General characteristics
- Tonnage: 1,441 tons
- Displacement: 1,630 tons
- Length: 213 ft 6 in (65.07 m)
- Beam: 39 ft (12 m)
- Draught: 14 ft 4 in (4.37 m)
- Propulsion: diesel-electric, twin screws, 2,780hp
- Speed: 15 knots
- Complement: 120
- Armament: four 40 mm guns, four 0.5 in (12.7 mm) machine guns

= USS Chain =

USS Chain (ARS-20/T-AGOR-17) was a Diver-class rescue and salvage ship commissioned by the United States Navy during World War II. Her task was to come to the aid of stricken vessels.

Chain (ARS 20) was launched 3 June 1943 by Basalt Rock Company in Napa, California; sponsored by Mrs. P. F. Roach; and commissioned 31 March 1944.
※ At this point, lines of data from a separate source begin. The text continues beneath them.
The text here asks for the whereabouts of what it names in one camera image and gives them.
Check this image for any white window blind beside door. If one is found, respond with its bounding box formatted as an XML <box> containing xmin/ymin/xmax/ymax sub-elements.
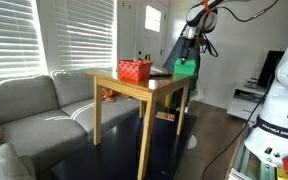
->
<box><xmin>53</xmin><ymin>0</ymin><xmax>118</xmax><ymax>71</ymax></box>

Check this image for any white television stand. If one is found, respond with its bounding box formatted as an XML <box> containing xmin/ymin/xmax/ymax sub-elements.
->
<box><xmin>226</xmin><ymin>81</ymin><xmax>268</xmax><ymax>123</ymax></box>

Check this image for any black floor cable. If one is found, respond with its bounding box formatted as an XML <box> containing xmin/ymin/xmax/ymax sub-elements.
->
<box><xmin>202</xmin><ymin>74</ymin><xmax>275</xmax><ymax>180</ymax></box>

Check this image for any light wooden table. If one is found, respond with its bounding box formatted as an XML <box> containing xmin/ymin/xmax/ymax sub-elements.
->
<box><xmin>84</xmin><ymin>66</ymin><xmax>195</xmax><ymax>180</ymax></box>

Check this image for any dark floor rug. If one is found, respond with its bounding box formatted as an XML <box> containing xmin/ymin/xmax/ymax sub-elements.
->
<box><xmin>50</xmin><ymin>109</ymin><xmax>198</xmax><ymax>180</ymax></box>

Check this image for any black remote control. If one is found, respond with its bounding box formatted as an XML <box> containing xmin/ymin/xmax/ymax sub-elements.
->
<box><xmin>148</xmin><ymin>73</ymin><xmax>174</xmax><ymax>79</ymax></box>

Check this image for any white door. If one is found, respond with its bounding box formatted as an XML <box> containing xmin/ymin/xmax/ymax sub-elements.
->
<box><xmin>135</xmin><ymin>0</ymin><xmax>168</xmax><ymax>68</ymax></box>

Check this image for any white paper napkin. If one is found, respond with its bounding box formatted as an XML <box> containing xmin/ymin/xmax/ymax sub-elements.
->
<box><xmin>149</xmin><ymin>65</ymin><xmax>167</xmax><ymax>75</ymax></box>

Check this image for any grey fabric sofa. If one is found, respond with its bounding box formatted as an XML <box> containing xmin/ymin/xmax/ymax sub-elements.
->
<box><xmin>0</xmin><ymin>68</ymin><xmax>142</xmax><ymax>180</ymax></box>

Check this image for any grey cushion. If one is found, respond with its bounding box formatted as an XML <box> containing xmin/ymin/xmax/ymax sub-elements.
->
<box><xmin>0</xmin><ymin>142</ymin><xmax>37</xmax><ymax>180</ymax></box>

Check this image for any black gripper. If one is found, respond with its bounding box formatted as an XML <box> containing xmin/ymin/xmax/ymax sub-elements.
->
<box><xmin>181</xmin><ymin>35</ymin><xmax>202</xmax><ymax>65</ymax></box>

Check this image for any green plastic lidded container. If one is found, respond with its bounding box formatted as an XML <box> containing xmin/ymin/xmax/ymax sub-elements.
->
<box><xmin>173</xmin><ymin>58</ymin><xmax>197</xmax><ymax>76</ymax></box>

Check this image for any wide white window blind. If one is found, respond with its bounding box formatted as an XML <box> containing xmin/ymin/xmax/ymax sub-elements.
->
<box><xmin>0</xmin><ymin>0</ymin><xmax>48</xmax><ymax>81</ymax></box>

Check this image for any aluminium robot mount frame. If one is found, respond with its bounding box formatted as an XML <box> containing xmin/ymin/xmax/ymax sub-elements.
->
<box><xmin>228</xmin><ymin>146</ymin><xmax>288</xmax><ymax>180</ymax></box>

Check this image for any black television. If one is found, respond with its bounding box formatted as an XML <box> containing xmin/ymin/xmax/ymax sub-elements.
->
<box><xmin>257</xmin><ymin>49</ymin><xmax>286</xmax><ymax>89</ymax></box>

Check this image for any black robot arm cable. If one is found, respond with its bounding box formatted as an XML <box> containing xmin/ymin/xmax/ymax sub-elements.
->
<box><xmin>213</xmin><ymin>0</ymin><xmax>280</xmax><ymax>24</ymax></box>

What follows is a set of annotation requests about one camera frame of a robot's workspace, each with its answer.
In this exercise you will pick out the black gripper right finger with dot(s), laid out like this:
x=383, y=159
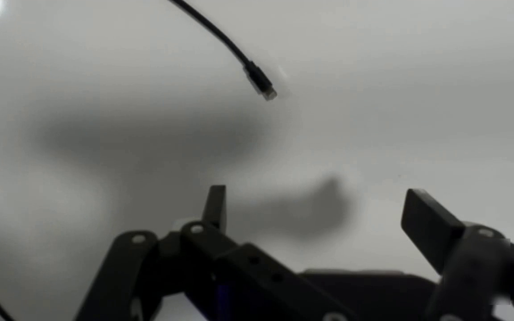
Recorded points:
x=447, y=237

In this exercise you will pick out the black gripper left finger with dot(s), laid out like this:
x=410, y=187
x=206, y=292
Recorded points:
x=210, y=255

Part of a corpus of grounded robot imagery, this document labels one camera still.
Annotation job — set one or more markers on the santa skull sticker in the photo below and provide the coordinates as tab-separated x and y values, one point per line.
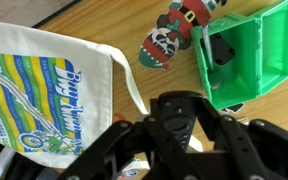
170	43

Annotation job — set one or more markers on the green plastic lunchbox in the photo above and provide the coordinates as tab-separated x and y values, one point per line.
244	83

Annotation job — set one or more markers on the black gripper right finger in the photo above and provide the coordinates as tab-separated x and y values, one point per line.
250	146

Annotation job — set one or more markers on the small round sticker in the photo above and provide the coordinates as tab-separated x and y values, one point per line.
129	173

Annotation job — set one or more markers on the black and white sticker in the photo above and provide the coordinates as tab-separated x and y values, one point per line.
234	107

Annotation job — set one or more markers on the white printed tote bag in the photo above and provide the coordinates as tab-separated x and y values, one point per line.
34	43

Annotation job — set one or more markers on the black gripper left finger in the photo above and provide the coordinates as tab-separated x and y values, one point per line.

== World War II service ==

Chain sailed from San Diego, California on 14 May 1944, bound for the Panama Canal, and Trinidad, which she reached 2 June. She towed barge YF-324 to Recife, Brazil, where on 2 July she joined the U.S. 4th Fleet for operations as tug and salvage ship from Recife and Bahia, Brazil, until 18 June 1945, when she cleared Recife for Norfolk, Virginia. Her essential support played an important, if humble, part in enabling the 4th Fleet to carry out its mission of protecting the South Atlantic Ocean.

=== Convoying Italian submarines ===

After overhaul and training at Norfolk, on 22 September 1945 Chain cleared for Key West, Florida, where she made rendezvous with three Italian submarines. Sailing east, her little convoy was enlarged by four additional Italian submarines at Bermuda, and she arrived at Taranto, Italy, with her charges 3 November. Chain returned by way of Palermo, Sicily, where she took the covered lighter YF-445 in tow, to Charleston, South Carolina, arriving 31 December 1945.

== Grounded in Block Island Sound ==

Chain operated along the U.S. East Coast, towing barges and decommissioned ships until she grounded in Block Island Sound 29 March 1946. Quickly floated by Coast Guard Cutter Dix, Chains bottom was heavily damaged, and from 3 April until 25 June, she was repaired at New London, Connecticut.

== Post-war decommissioning ==

She left New London astern 25 June, steaming to Orange, Texas, where she was decommissioned and placed in reserve 9 November 1946.

== Reassignment as research vessel ==

She was assigned to the Military Sea Transportation Service (MSTS) in 1958, and reclassified Oceanographic Research Ship USNS Chain (T-AGOR-17). She was operated by the Woods Hole Oceanographic Institute as one of the University-National Oceanographic Laboratory System research vessels.

== Final decommissioning ==

Chain was struck from the Naval Register on 30 December 1977 and scrapped in June 1979.